Martyn White | Thursday, 3 February 2022
I've mentioned before that I'm quite heavily dependent on the rubber candy for the seabass. It's a year round producer, and easily the best pattern on Tokyo bay. A while ago someone asked me about the durability compared to the standard surf candy, which I thought misses the point of the fly a little but does raise an interesting point and led me to do an experiment or two. I knew the answers but wanted to prove it to myself.
Since about March last year I have fished the same rubber candy on my 6wt for seabass trips-i just leave the loop knot attached so I know which one it is. Since then fly has caught well over a 100 fish and although it's showing some wear, it's still perfectly useable. I'm hoping to get it past 200 before I stop seabassing in March. Just need to not lose it on a bit of structure.
So it is durable, admittedly a toothier species would likely destroy the silicon setion faster than the epoxy on a surf candy, but you'd still lose the tail fibres anyway.

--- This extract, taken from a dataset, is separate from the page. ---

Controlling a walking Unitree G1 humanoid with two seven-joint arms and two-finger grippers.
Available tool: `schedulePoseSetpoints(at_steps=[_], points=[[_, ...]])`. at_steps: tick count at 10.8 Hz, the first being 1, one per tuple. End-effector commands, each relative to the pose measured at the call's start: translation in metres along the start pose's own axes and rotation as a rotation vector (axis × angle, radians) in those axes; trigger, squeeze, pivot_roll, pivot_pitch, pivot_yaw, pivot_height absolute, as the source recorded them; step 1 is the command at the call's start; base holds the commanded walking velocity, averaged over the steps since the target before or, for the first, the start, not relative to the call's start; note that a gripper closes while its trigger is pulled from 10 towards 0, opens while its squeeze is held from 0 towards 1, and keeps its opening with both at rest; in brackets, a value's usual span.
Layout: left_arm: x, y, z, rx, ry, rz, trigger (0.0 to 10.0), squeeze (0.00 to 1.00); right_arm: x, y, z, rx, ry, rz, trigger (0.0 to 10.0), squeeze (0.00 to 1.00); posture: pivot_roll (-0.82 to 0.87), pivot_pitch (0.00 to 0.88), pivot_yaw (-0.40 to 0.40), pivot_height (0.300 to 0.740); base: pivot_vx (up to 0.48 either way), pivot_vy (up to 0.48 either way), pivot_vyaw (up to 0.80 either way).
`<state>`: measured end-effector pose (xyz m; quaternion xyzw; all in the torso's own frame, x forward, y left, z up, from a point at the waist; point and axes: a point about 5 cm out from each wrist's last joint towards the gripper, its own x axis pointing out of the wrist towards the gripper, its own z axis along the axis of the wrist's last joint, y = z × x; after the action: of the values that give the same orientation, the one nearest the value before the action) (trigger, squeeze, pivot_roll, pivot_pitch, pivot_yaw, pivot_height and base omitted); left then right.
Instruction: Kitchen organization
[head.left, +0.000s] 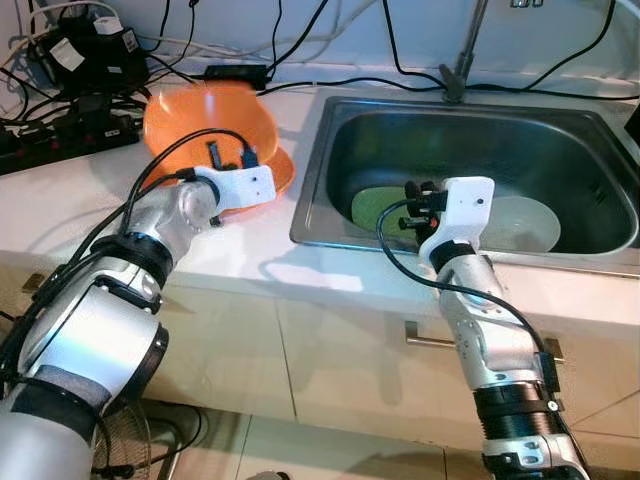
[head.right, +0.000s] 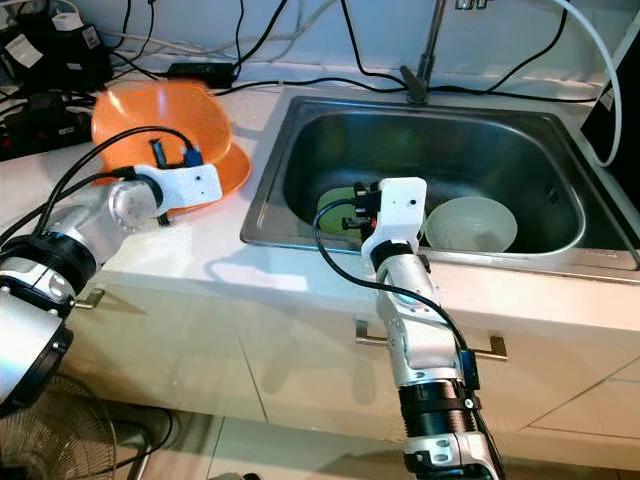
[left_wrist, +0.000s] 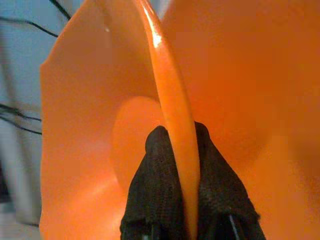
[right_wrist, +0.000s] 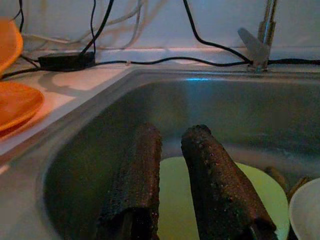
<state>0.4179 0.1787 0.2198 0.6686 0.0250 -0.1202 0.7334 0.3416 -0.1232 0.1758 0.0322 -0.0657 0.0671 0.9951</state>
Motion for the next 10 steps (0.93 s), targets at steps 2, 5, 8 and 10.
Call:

The other thing I did was what I called the concrete test; a lot of the fishing around here involves casting very tight to walls, pilings and other hard structure. Almost always, the closer the better which means you're going to hit the structure sometimes. So I went down the river and cast a rubber candy and a surf candy at a concrete wall intentionally hitting it with the fly to replicate what happens while fishing. It didn't take long to break the surf candy, it cracked after 3 bounces and shattered more or less completely by 7; only the hair was holding it together. The rubber candy on the other hand outlived my persistence after 40 impacts with the wall, I could only see a little damage round the front end near the eye and the leader was severely abraded. It was obvious that was what would happen, silicon is soft and springy so it can handle the impact. So although resin is harder than silicon it's not necessarily tougher. Of course in open water fishing for something like skipjack or albacore then a superhair surf candy will last longer, but it think the durability difference is not really that important.
I think just catching fish isn't enough to make a fly a great fly and we need to consider tying time, durability and some other factors depending on the fishing situation, but we shouldn't get too hung up on just one of them, espeially when it may be more of a perception than an actual real world performance issue.